I looked at the plate, the baked beans spreading across it like coagulating blood. I leaned over and thrust it under the door, picking up the tray I’d left previously — virtually untouched as normal. I shook my head. Was she starving herself to make a point? To make me feel guilty?

As I rose again, she spoke.

“Canned food. We’re running low, aren’t we?” she said from close to the door.

I cleared my throat.

“It’s temporary,” I said. “We’ll get more fresh food shortly.”

I heard a guffaw.

“He’s forgotten us, hasn’t he?”

I nearly said ‘who’, but I knew who she meant. I’d thought the same thing. Where was he?

“You know,” Grandma continued, “your father has a history of mental illness.”

Her words felt like a bomb exploding upon my brow. My face grew hot, tight, and my heart accelerated.

“No, he hasn’t,” I replied, uncertain.

“He has,” Grandma said softly. “Just after you were born he spent time in an institution. I bet he never told you that I was there then, did he?”

No, I wanted to scream.
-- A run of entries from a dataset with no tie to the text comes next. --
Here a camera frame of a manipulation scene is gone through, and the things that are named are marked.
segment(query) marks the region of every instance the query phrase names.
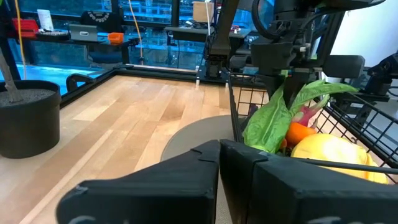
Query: orange
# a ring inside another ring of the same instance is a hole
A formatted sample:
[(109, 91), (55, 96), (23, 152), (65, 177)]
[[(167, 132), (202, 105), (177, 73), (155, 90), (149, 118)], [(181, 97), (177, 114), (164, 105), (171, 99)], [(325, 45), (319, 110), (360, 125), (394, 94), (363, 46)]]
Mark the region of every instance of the orange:
[(292, 122), (285, 138), (289, 145), (295, 146), (305, 137), (316, 133), (317, 132), (313, 128), (308, 128), (302, 124)]

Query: wall
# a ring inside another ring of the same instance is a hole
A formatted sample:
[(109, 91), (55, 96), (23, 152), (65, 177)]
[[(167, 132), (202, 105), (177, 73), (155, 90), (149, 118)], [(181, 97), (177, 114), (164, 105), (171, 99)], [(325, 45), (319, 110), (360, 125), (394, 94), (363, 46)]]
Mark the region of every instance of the wall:
[[(396, 9), (398, 1), (387, 0), (378, 6), (346, 12), (331, 54), (362, 55), (366, 60), (365, 66), (372, 67), (397, 52)], [(398, 80), (394, 80), (392, 85), (398, 86)]]

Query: green leafy vegetable
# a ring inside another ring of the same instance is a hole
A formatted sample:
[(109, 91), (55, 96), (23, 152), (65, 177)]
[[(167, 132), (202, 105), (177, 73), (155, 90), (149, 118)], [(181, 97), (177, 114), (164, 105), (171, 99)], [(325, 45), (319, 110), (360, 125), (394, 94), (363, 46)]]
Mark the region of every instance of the green leafy vegetable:
[(292, 120), (283, 98), (284, 86), (273, 94), (268, 104), (258, 109), (243, 132), (244, 143), (269, 153), (276, 153)]
[(326, 106), (329, 100), (330, 100), (330, 95), (329, 94), (324, 95), (321, 101), (310, 107), (310, 110), (315, 110), (316, 112), (318, 112), (320, 109)]
[(325, 81), (317, 80), (304, 86), (294, 99), (292, 107), (290, 108), (290, 115), (294, 116), (300, 111), (300, 108), (309, 100), (312, 100), (318, 96), (332, 93), (342, 93), (352, 91), (358, 91), (354, 87), (342, 83), (325, 83)]
[[(346, 91), (357, 91), (357, 89), (342, 83), (325, 83), (324, 80), (317, 80), (300, 90), (292, 107), (288, 110), (283, 98), (284, 85), (281, 85), (269, 103), (258, 109), (249, 120), (243, 132), (244, 143), (275, 154), (292, 120), (300, 120), (306, 116), (303, 112), (299, 112), (306, 102), (321, 95)], [(317, 107), (324, 106), (328, 99), (329, 97), (325, 96), (325, 99), (312, 109), (315, 111)]]

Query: laptop
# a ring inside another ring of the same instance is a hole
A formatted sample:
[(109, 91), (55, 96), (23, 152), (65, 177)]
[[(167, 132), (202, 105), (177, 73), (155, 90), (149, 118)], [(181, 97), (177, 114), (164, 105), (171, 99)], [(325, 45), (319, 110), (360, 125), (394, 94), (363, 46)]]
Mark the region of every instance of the laptop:
[(69, 31), (71, 40), (98, 42), (97, 26), (70, 24)]

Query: black planter pot
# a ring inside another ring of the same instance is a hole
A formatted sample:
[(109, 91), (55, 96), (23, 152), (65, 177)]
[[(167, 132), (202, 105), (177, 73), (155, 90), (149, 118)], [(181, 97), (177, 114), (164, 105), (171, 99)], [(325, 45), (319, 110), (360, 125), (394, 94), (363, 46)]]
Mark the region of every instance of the black planter pot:
[[(19, 90), (54, 91), (50, 96), (12, 106), (0, 106), (0, 154), (11, 159), (36, 156), (60, 140), (60, 87), (41, 80), (15, 81)], [(6, 91), (0, 83), (0, 92)]]

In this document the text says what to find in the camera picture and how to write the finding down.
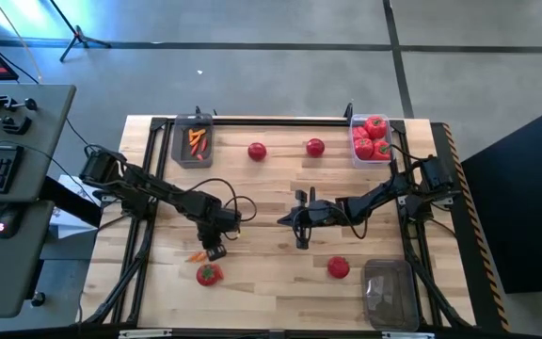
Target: computer mouse
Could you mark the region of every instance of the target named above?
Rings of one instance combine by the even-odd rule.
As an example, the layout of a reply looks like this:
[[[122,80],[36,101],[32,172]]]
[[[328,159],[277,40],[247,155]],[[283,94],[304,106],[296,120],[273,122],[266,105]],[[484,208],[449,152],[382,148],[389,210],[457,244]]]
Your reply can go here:
[[[18,233],[25,209],[24,203],[8,203],[0,210],[0,238],[9,239]]]

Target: wooden table
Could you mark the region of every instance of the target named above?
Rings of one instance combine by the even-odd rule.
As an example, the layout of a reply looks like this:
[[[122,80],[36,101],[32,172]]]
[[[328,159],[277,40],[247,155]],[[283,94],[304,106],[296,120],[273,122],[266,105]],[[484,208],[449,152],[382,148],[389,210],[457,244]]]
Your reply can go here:
[[[142,163],[151,118],[127,118],[120,151],[131,163]],[[405,120],[405,124],[413,155],[436,153],[429,121]],[[321,158],[305,155],[304,146],[312,137],[326,144]],[[211,168],[182,169],[169,157],[165,180],[187,188],[206,178],[221,177],[231,182],[238,195],[257,203],[258,216],[242,225],[238,240],[224,241],[229,254],[218,263],[225,280],[202,287],[195,281],[199,265],[185,262],[201,250],[196,225],[161,203],[139,327],[372,330],[362,312],[360,268],[372,258],[404,258],[395,203],[373,212],[364,240],[356,239],[347,227],[317,228],[308,250],[298,250],[292,229],[277,224],[295,206],[297,189],[308,191],[315,186],[318,199],[333,201],[361,195],[390,178],[388,167],[354,169],[347,140],[345,127],[216,126]],[[268,155],[261,163],[247,157],[247,146],[255,141],[267,147]],[[201,189],[224,202],[231,196],[220,183]],[[251,215],[248,202],[240,201],[238,207],[245,218]],[[108,207],[103,222],[116,217],[119,208]],[[438,209],[434,213],[436,220],[452,226],[449,213]],[[86,316],[96,310],[119,277],[128,227],[129,221],[120,222],[97,237],[82,297]],[[438,287],[459,314],[474,323],[456,240],[439,226],[428,223],[426,229]],[[344,256],[352,266],[343,280],[327,275],[327,260],[334,255]],[[421,282],[419,285],[423,314],[430,322],[427,293]],[[130,286],[125,313],[132,291]]]

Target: tomato
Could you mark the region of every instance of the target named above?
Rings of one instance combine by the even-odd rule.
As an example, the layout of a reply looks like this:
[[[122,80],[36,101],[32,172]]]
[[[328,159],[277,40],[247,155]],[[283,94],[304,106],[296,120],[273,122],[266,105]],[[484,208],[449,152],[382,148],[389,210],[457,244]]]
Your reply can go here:
[[[267,156],[267,149],[262,143],[254,142],[248,146],[248,155],[254,161],[261,161]]]
[[[391,145],[384,140],[377,141],[374,144],[372,160],[391,160]]]
[[[218,265],[202,265],[198,268],[198,272],[196,272],[196,280],[202,286],[214,285],[219,279],[223,279],[223,273]]]
[[[369,138],[369,133],[367,133],[365,127],[360,126],[353,128],[353,140],[357,141],[363,138]]]
[[[334,278],[342,279],[350,272],[350,265],[342,257],[333,257],[327,261],[327,272]]]
[[[386,122],[380,117],[369,117],[365,122],[365,129],[370,139],[383,138],[386,135]]]
[[[326,145],[318,138],[312,138],[307,143],[307,153],[312,157],[321,156],[326,149]]]
[[[369,160],[374,154],[374,143],[368,139],[359,139],[355,142],[355,154],[360,160]]]

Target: plastic container
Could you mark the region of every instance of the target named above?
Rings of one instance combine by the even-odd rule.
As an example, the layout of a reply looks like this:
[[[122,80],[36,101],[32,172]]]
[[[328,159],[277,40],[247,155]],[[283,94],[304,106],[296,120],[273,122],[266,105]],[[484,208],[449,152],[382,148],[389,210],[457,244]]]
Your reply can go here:
[[[192,146],[189,145],[189,130],[198,131],[206,129],[200,138],[198,151],[192,155]],[[202,141],[206,138],[206,149],[201,151]],[[182,114],[175,118],[173,124],[173,141],[170,157],[177,161],[184,169],[204,169],[213,165],[213,116],[206,113]]]
[[[350,120],[350,127],[348,128],[348,136],[350,137],[350,149],[353,154],[353,165],[357,169],[368,169],[376,165],[388,165],[391,162],[390,160],[361,160],[355,154],[355,141],[353,140],[353,128],[363,127],[367,119],[370,117],[380,117],[386,122],[386,135],[383,138],[373,140],[373,142],[376,142],[377,140],[384,140],[388,142],[389,144],[392,144],[391,125],[387,116],[382,115],[382,114],[355,114],[353,115],[353,117]],[[392,151],[392,148],[390,152],[391,152],[391,159],[393,159],[394,152]]]
[[[404,260],[369,260],[361,270],[365,317],[379,331],[420,326],[413,273]]]

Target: gray desk
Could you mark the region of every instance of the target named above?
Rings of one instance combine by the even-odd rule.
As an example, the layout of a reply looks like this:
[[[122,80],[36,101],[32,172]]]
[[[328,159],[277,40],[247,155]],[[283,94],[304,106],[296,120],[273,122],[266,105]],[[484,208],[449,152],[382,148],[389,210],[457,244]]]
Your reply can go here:
[[[64,122],[71,109],[76,87],[72,85],[17,85],[0,84],[0,95],[9,95],[21,103],[25,98],[37,101],[38,111],[19,108],[16,112],[0,109],[0,117],[23,115],[33,120],[23,136],[4,132],[0,125],[0,140],[19,142],[36,148],[49,156],[54,155]],[[51,160],[33,150],[24,150],[22,162],[16,172],[8,194],[0,194],[0,202],[33,202],[40,194]]]
[[[0,317],[20,312],[53,211],[53,202],[30,204],[18,233],[10,239],[0,238]]]

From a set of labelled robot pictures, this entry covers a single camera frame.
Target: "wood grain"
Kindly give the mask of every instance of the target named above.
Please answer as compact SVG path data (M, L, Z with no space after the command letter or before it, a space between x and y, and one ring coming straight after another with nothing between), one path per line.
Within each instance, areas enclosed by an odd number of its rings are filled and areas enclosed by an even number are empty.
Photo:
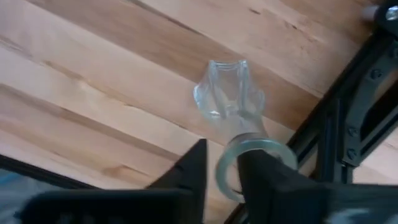
M205 221L222 223L236 205L214 180L226 140L192 96L208 61L248 59L266 93L264 126L286 142L369 35L359 18L368 4L0 0L0 154L104 189L136 189L207 138ZM398 184L397 134L356 182ZM300 172L314 167L315 156Z

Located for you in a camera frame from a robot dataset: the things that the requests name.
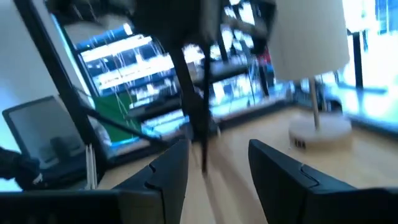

No.

“I helped your Mum. I looked after you while she looked after your Dad. You know, I was there when you took your first steps.” I could hear the smile in her voice. “It was you, me and John. Your mother was at the hospital with your Dad. You’d been pulling yourself up on the coffee table for a week. And then, all of a sudden, you smiled at me and then turned and just let go, taking three tentative steps before collapsing onto your bottom, giggling. And your brother, oh God, John was so excited.

“Your father got better eventually. And when he returned he soon made clear that I wasn’t needed anymore.”

“But … but,” I stammered. “Why didn’t you come back? Why did you stay away? Didn’t you love us?”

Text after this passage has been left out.